§ WORK REQUIRED
Establish how many lines of the material below contain the string "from". Return that number by itself.

§ DATA BELOW
········

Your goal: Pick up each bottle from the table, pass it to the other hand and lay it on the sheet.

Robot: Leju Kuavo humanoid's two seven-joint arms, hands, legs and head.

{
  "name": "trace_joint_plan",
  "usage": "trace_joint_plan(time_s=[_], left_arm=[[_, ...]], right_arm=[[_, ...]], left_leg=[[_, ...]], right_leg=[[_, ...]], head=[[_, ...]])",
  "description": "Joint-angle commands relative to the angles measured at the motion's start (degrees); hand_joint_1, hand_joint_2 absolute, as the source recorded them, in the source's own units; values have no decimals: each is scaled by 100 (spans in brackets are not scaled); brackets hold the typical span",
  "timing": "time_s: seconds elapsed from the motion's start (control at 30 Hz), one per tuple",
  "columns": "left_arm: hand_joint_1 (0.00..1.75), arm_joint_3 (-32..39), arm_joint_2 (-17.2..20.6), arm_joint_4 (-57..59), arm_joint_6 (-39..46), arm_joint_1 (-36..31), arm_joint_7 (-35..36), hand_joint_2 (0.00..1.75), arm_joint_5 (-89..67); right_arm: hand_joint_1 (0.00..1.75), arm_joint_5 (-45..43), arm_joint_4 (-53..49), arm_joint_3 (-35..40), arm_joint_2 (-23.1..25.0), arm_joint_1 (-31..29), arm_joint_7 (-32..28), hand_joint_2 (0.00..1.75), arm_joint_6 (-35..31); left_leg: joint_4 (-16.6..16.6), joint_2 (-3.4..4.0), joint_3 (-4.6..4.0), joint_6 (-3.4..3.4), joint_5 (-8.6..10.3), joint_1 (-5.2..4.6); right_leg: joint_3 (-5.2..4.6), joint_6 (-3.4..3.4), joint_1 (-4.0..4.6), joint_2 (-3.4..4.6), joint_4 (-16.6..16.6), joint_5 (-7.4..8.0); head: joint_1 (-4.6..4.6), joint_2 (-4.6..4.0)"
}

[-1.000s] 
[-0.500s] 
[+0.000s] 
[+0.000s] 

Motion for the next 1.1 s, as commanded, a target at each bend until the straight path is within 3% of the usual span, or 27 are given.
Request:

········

§ YOUR RESPONSE
2